Introduction

Drug Induced Liver Injury (DILI) accounted for 11% of acute liver failures in the USA in 2013¹ and causes withdrawal of otherwise successful drugs when it appears in clinical studies. The few specific biomarkers available suffer from poor sensitivity to the degree of liver damage, or manifest after irreversible damage. Drug-Drug Interactions (DDIs) occur when one drug alters the pharmacokinetics of another drug and is a common problem for those taking multiple medications. New methods to assess transport function in vivo are needed.

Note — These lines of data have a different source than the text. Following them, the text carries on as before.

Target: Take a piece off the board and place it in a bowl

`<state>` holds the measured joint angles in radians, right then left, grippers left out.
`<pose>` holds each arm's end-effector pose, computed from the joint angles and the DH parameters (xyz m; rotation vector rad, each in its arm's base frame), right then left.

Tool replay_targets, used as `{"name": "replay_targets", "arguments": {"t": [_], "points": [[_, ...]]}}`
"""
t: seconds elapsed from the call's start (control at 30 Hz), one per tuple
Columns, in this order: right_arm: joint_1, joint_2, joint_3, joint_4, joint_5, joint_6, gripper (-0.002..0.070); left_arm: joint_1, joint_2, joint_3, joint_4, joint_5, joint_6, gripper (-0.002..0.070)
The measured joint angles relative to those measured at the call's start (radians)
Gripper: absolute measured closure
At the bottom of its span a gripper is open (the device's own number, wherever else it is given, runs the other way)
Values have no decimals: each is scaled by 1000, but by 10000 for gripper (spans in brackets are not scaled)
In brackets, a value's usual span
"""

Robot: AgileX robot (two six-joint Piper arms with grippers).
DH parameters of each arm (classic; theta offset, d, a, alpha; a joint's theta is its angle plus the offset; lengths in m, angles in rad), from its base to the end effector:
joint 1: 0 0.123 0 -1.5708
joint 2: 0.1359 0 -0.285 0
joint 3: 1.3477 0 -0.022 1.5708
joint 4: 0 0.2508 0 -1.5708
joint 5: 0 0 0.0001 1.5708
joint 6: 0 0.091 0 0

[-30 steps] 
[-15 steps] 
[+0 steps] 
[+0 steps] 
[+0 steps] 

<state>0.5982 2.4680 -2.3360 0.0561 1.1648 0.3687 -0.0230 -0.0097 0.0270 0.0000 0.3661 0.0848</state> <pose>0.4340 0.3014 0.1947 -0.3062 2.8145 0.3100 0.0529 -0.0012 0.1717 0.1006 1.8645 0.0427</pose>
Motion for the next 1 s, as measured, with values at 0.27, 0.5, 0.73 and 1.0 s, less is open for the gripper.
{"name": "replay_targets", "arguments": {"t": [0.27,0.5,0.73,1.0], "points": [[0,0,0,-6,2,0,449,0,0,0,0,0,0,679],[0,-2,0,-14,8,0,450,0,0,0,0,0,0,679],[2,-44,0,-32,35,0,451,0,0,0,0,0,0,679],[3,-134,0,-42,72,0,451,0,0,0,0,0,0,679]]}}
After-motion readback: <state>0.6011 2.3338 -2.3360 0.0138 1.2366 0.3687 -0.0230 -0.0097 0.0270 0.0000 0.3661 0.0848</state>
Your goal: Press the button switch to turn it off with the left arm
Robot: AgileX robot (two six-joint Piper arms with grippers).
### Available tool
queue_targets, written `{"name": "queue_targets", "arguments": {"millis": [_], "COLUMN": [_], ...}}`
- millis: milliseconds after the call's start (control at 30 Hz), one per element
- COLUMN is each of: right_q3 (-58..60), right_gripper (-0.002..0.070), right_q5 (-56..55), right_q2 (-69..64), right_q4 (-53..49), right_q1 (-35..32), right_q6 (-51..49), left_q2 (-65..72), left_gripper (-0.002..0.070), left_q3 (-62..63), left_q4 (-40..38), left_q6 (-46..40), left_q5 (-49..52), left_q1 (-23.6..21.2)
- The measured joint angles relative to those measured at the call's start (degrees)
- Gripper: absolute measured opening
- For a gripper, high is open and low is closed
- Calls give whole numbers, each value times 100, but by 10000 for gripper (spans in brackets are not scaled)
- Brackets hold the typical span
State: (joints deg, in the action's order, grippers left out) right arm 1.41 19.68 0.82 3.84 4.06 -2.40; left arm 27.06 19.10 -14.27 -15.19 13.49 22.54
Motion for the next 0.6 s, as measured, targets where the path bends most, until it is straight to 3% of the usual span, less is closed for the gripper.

Gadoxetate is a clinically used contrast agent transported into the hepatocyte by Organic Anion Transporter Protein (OATP1/Oatp1) and excreted by Multidrug Resistance Associated protein (MRP2/Mrp2). Gadoxetate DCE-MRI consequently provides MR biomarkers with unique molecular specificity, exquisite sensitivity to transporter inhibition, and immediate availability in man. It was recently shown to detect acute effects of a clinical dose of rifampicin (RIF) on Oatp1 function in rats².

The aim of the current study was to examine whether gadoxetate DCE-MRI can measure the effects of clinical and high dose RIF after acute and chronic treatment.

Methods

This study was approved by the Ethical Committee on Animal Experiments in Gothenburg, Sweden.

Rifampicin (Orifarm, 300 mg capsules) was suspended in an 85% sugar solution (vehicle) for oral administration. Gadoxetate (Primovist, 0.25 mmol/ml, Bayer) was diluted 1:5 in saline, and dosed at 0.5 ml/kg i.v.

Male rats (Wistar Han, ~300g) were separated in three groups (n=4/group): vehicle (sugar solution), clinical RIF dose (10 mg/kg) and high RIF dose (67 mg/kg). The dose of 67 mg/kg was predicted to be the highest dose for which plasma AUC and Cmax were expected to be within the observed clinical range³. All animals received oral vehicle on day -3 (baseline) followed by once daily group specific oral dosing on days 1-4. Dosing was preceded by 2h fasting.

Rats were imaged at 4 timepoints. Baseline and acute imaging were performed 3h after oral dosing. The 3h interval was chosen for maximum liver RIF concentration (pilot study, data not shown). Day 2 and Day 5 follow-up imaging were performed 24h after the previous dose, i.e. immediately before the 2^nd dose on day 2, and 24h after the last dose on day 5 (Figure 1).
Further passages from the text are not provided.